*Available data*.
BEGIN
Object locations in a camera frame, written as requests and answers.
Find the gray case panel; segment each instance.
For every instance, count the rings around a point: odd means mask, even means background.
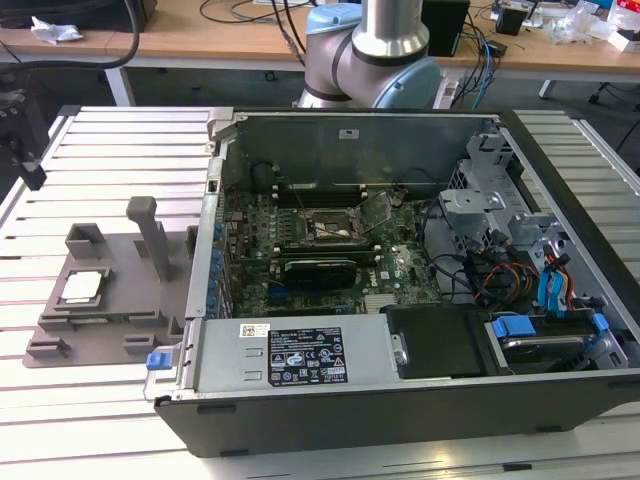
[[[613,377],[226,401],[163,397],[155,410],[192,454],[219,457],[566,431],[637,399],[637,383]]]

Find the screw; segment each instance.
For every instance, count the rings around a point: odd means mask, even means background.
[[[407,354],[405,352],[403,352],[402,350],[394,350],[393,351],[393,356],[396,359],[396,363],[398,365],[406,365],[407,364]]]

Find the black device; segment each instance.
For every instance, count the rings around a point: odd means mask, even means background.
[[[157,0],[133,1],[140,31],[144,31],[157,3]],[[2,28],[28,28],[32,16],[79,28],[132,31],[124,0],[0,0]]]
[[[429,50],[432,57],[453,57],[458,48],[469,0],[424,0],[422,23],[429,29]]]
[[[515,37],[520,32],[522,22],[528,14],[528,10],[503,7],[496,20],[496,32]]]
[[[504,57],[504,54],[507,53],[507,46],[500,42],[489,40],[487,45],[489,47],[489,54],[494,58]]]

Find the warning label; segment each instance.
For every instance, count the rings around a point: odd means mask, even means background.
[[[274,387],[347,382],[339,327],[271,330],[268,358]]]

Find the black plastic cover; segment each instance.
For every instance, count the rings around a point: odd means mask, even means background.
[[[484,322],[473,305],[407,305],[386,309],[392,335],[400,335],[408,356],[400,378],[499,375]]]

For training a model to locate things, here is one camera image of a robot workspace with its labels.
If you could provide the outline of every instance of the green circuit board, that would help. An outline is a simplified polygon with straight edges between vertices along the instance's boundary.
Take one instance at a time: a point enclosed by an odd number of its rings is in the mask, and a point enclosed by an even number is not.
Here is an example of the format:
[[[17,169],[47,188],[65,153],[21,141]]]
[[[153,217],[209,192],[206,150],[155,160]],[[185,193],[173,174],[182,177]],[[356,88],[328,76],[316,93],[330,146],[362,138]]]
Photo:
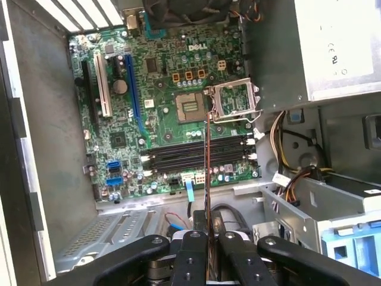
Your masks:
END
For the listing shown above, count the lines that contain the word "black" and supply only the result.

*Written solution*.
2